*GOAL OF THE EXERCISE*.
Find the string "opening" in the entries and copy each line that has it.

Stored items

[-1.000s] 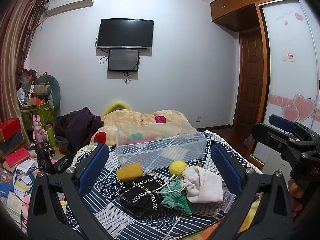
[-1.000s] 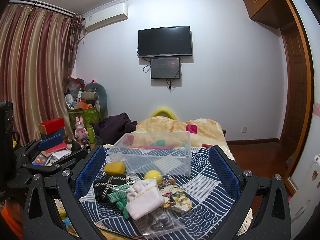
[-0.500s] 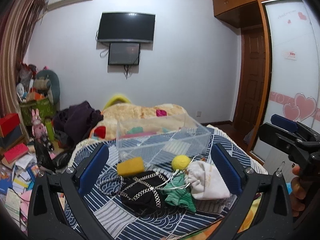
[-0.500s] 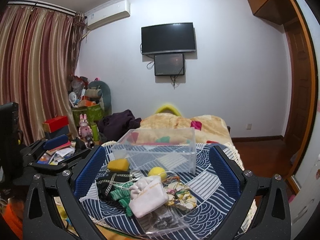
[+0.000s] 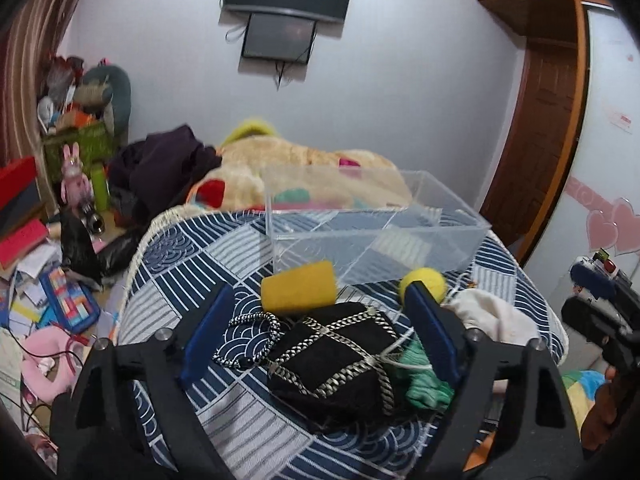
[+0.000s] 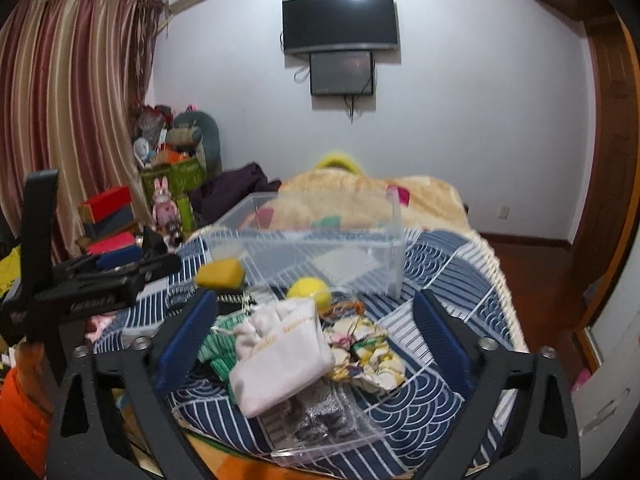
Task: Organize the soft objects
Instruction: 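Grasp the yellow sponge with the left tool while the right tool grasps the white drawstring bag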
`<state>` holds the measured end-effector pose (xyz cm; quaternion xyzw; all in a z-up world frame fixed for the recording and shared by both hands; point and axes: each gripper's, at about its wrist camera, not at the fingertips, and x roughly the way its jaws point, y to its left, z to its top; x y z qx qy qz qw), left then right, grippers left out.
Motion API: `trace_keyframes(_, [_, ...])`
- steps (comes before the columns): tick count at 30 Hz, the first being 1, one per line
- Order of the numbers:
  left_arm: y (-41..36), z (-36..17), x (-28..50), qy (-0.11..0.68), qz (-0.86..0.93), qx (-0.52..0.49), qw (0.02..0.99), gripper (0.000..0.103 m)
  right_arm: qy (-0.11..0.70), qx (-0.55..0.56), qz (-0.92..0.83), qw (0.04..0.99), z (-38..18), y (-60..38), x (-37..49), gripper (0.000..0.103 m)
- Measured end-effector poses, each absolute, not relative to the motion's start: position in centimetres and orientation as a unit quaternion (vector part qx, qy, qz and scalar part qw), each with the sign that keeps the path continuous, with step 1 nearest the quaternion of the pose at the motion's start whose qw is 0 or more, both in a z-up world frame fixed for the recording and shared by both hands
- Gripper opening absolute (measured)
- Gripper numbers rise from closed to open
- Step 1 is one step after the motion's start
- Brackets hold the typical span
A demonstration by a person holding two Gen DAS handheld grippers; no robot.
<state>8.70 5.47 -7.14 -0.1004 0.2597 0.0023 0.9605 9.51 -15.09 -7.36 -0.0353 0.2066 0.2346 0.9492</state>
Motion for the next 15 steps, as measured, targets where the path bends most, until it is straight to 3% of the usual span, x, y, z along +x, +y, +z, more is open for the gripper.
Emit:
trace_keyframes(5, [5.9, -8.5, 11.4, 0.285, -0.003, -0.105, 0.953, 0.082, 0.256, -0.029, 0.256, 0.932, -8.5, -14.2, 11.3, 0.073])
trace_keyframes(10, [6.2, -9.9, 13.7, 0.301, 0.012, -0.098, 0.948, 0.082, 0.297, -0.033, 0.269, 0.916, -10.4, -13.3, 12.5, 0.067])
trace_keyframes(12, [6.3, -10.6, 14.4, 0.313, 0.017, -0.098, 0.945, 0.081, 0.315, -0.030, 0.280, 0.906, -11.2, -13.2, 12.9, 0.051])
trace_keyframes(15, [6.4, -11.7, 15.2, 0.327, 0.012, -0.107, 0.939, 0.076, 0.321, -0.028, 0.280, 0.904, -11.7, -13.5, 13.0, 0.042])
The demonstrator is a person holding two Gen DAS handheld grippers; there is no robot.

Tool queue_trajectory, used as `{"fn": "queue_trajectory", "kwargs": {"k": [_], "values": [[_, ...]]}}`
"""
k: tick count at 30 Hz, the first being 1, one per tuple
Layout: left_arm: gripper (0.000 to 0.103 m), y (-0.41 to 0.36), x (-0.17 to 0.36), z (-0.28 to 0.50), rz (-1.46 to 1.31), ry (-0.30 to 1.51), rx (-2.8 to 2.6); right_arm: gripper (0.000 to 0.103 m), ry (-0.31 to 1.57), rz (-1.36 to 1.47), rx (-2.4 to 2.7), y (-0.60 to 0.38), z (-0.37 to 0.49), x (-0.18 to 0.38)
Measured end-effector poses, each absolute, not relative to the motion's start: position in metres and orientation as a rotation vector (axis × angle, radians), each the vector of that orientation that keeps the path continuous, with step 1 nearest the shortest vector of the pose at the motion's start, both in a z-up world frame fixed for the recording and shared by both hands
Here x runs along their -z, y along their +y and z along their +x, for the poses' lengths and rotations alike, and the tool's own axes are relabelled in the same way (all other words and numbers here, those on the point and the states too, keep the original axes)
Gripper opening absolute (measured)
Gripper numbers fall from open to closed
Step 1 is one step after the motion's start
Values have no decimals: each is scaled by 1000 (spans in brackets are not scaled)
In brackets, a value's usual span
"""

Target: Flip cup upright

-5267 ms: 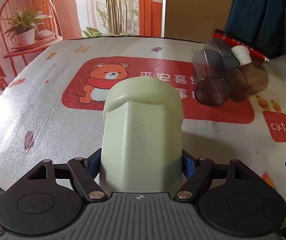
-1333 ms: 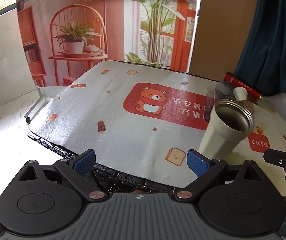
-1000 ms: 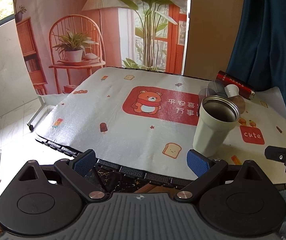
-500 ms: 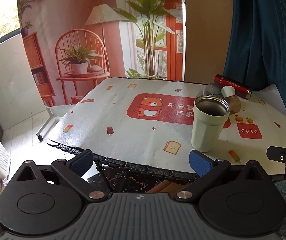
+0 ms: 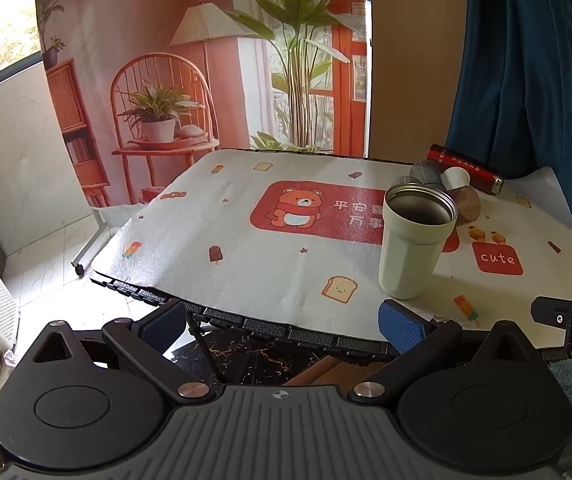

*REPLY TO THE TASK*.
- Gripper opening absolute (measured)
Gripper opening absolute (measured)

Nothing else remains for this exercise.